Editorial: Thrive Alliance affordable housing plan promising

Mike Wolanin | The Republic The former Columbus Transitional Care and Rehabilitation, 2100 Midway St., is proposed to be redeveloped for 128 affordable housing units.

There was some rare good news on the affordable housing front last week. Thrive Alliance is planning to develop up to 128 affordable housing units on the site of a vacant Columbus nursing home, and the plan cleared a preliminary hurdle.

It’s early yet, but nonprofit Housing Partnerships Inc., which does business as Thrive Alliance, recently received a favorable recommendation from the Columbus Plan Commission to rezone the former Columbus Transitional Care and Rehabilitation property at 2100 Midway St. to allow the planned development. The rezoning and other steps require further approval, including from the city council.

As The Republic’s Andy East reported, the planned development would house lower-income families as well as seniors by providing Section 8 housing. The development also would provide much-needed day care services for the wider community.

“We’re still in the concept (phase), trying to get all the pieces put together of what we need,” said Kevin Johnson, executive director of Housing Partnerships at Thrive Alliance. “Of course, part of what will sway what we decide will be the housing study that Columbus is going through right now. … Our dream will be to put a multifamily project on the site.”

“Of course, everything is contingent on funding,” Johnson added. The project has an estimated price tag of $14 million, and given funding, demolition, development and construction time, the units would not be available to tenants for at least a couple of years.

Here is a place where the city’s housing study due this summer can meet real progress on beginning to address the obvious need for affordable housing in Columbus. Working with nonprofits such as Thrive Alliance and others, local, state and federal government units charged with furthering access to affordable housing can model plans that don’t just address housing, but also provide solutions for other community needs. These units of government also can and should unlock low- or no-interest funding and pursue grants to fund these developments.
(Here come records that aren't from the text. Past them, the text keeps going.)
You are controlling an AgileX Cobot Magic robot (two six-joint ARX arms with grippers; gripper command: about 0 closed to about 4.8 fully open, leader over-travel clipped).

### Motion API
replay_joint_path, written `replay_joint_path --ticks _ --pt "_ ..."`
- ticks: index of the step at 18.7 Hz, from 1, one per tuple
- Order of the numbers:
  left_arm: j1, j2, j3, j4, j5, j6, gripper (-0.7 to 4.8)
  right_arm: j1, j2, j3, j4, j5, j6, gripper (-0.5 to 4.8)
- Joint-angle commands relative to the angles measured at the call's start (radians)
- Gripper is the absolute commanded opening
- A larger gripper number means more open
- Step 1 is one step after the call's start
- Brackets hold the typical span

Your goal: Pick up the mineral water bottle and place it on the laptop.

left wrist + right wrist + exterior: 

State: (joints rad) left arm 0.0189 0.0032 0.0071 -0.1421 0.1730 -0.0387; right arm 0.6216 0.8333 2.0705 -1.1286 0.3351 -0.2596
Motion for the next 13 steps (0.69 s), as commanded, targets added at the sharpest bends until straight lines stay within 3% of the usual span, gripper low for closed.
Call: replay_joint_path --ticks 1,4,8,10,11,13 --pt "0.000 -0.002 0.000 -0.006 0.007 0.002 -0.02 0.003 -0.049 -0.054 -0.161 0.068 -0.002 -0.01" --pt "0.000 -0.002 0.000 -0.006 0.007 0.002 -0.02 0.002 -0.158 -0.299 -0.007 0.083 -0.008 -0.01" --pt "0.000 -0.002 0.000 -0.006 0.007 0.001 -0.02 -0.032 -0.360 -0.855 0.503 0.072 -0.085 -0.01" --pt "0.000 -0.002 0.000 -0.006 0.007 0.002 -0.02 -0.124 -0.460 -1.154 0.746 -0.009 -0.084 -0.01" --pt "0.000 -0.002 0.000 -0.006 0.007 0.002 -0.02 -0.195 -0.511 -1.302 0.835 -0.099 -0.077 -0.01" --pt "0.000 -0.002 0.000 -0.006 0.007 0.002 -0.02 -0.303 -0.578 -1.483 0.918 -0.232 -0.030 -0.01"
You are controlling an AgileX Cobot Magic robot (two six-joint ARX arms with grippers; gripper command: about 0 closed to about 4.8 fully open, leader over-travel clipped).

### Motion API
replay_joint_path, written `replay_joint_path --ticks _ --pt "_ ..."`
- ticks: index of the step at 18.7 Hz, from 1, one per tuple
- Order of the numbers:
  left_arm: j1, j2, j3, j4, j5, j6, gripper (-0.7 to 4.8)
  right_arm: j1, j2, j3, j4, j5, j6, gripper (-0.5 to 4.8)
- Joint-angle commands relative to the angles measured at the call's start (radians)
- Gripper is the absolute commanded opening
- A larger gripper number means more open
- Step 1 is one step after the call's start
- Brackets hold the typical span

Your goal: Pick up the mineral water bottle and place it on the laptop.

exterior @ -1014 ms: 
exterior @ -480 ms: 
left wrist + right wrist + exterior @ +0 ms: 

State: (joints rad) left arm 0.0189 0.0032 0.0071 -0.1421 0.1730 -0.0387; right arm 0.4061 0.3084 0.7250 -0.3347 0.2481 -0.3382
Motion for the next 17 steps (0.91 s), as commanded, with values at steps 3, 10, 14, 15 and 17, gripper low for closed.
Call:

Thrive Alliance plans for the proposed development to have 64 units for families and 64 for seniors, East reported, “with hopes of connecting the two areas and setting up an area for the seniors to connect with young people living in the family development to ‘help break down social isolation.’”

This is a welcome idea, particularly as the physical and mental health impacts of isolation and loneliness are becoming better understood.

Nonprofits such as Thrive Alliance are and will be critical in addressing affordable housing. Thrive has proposed a responsible reuse of a suitable property that is responsive to real needs in our community, and we commend them.

In our view, the city should do everything it can to assist in bringing this project to fruition and proactively seek other nonprofits and community partners who have the vision and the wherewithal to responsibly turn those visions into affordable housing.